Since "tile(inX, (dataSetSize, 1))" is a two dimensional array or $2\times 4$ matrix, "sum(axis=0)" means to sum up all rows; and "sum(axis=1)" means to sum up all columns.

In [15]:
distances = sqDistances ** 0.5

In [16]:
sortedDistIndicies = distances.argsort()

In [17]:
distances.argsort()

array([3, 2, 1, 0])

"argsort()" by default returns the indices whose elements are sorted from least to greatest. There is at least a way to sort from greatest to least:

In [18]:
(-distances).argsort()

array([0, 1, 2, 3])

Ok, now let's use first $k$ or lowest $k$ distances to vote on the class of "inX".

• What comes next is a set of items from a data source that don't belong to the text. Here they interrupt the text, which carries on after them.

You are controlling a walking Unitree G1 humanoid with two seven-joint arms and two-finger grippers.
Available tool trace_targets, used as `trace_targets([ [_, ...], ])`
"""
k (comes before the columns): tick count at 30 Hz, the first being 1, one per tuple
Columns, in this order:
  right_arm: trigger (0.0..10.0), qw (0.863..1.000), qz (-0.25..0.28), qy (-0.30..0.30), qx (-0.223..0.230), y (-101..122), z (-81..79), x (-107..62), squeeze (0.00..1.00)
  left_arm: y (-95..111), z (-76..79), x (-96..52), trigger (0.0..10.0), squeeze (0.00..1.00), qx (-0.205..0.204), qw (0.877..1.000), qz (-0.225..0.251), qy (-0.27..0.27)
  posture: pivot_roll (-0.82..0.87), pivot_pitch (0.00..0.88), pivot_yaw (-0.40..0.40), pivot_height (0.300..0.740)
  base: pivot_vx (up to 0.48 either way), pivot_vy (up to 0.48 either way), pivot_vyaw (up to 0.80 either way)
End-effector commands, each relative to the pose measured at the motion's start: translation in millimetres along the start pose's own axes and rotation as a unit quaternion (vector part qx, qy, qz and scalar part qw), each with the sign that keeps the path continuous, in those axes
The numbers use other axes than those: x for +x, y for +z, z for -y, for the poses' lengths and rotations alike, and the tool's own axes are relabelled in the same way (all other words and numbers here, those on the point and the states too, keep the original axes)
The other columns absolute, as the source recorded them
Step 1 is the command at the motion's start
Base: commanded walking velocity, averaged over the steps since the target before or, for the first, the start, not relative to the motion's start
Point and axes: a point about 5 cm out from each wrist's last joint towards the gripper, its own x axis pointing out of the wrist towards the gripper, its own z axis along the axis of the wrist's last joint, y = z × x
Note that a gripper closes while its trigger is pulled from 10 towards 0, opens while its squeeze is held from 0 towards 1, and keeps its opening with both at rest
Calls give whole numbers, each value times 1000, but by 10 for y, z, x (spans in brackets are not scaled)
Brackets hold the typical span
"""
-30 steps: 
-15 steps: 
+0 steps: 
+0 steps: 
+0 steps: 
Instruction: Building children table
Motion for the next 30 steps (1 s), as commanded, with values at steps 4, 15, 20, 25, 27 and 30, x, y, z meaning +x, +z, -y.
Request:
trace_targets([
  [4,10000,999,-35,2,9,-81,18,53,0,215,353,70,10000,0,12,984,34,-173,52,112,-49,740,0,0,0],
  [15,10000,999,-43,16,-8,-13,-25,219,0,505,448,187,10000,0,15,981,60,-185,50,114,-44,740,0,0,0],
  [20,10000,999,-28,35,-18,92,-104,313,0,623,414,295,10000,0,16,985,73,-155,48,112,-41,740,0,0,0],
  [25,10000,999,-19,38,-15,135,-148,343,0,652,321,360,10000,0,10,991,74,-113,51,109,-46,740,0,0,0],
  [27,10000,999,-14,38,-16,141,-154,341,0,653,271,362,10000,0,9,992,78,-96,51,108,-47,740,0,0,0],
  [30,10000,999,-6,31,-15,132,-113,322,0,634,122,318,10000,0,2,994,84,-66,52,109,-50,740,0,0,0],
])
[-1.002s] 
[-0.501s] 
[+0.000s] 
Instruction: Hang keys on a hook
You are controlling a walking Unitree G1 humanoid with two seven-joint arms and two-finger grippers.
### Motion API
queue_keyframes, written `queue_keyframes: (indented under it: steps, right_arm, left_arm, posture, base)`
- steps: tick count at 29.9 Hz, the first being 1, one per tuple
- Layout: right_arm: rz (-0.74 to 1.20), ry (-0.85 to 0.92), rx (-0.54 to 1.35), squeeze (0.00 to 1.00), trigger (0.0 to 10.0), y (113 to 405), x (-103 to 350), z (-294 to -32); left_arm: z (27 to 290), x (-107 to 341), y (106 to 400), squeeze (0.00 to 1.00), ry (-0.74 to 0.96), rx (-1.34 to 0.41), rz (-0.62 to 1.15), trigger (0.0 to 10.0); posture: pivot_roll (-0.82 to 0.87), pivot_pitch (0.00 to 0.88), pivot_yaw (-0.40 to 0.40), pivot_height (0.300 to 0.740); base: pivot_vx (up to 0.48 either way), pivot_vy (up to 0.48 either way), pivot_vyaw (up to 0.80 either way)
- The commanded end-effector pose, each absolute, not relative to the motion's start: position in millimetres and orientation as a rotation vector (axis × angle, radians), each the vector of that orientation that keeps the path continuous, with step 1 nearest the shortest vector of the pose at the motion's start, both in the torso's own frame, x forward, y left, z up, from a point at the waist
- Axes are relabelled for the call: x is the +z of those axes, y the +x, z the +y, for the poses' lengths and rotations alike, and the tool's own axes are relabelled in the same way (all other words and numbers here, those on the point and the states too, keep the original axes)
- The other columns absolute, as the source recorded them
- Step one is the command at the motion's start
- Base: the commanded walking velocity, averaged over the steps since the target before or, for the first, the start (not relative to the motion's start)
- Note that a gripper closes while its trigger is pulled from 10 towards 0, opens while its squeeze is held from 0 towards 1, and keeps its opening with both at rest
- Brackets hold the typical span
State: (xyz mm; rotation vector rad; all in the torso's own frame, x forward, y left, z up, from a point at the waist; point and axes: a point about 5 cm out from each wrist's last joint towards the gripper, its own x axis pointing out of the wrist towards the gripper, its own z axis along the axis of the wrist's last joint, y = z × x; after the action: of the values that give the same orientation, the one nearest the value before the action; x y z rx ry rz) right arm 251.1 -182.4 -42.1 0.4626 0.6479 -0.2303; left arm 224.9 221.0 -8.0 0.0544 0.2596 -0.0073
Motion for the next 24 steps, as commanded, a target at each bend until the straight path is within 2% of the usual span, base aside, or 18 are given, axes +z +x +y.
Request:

We first create an empty list:

In [19]:
classCount = {}

In [20]:
voteIlabel = labels[sortedDistIndicies[0]]
voteIlabel

'B'

In [21]:
classCount[voteIlabel] = classCount.get(voteIlabel, 0) + 1

"classCount.get(voteIlabel, 0)" returens $0$ since we search the empty list "classCount" for the key "B". Then after adding $1$, we pass the value $1$ to the key "B" of the updated dict "classCount", which is

In [22]:
classCount

{'B': 1}

Let's repeat this procedure twice (run three times in total) for the rest of indices.

In [23]:
voteIlabel = labels[sortedDistIndicies[1]]
classCount[voteIlabel] = classCount.get(voteIlabel, 0) + 1
voteIlabel = labels[sortedDistIndicies[2]]
classCount[voteIlabel] = classCount.get(voteIlabel, 0) + 1

So the dict "classCount" now is

In [24]:
classCount

{'A': 1, 'B': 2}

In [25]:
sortedClassCount = sorted(classCount.iteritems(), key=operator.itemgetter(1), reverse=True)

In [26]:
sortedClassCount

[('B', 2), ('A', 1)]

Here we have to use "classCount.iteritems()" as a generator that yields $2$-tuples, like ([key, value), (key, value), ...]). Then we use "operater.itemgetter(1)" to sort the second item, which is the value for the corresponding key. At last, this sort is done in reverse so we have largest to smallest.

Last step, we need to return the first tuple's first item, which is

In [27]:
sortedClassCount [0][0]

'B'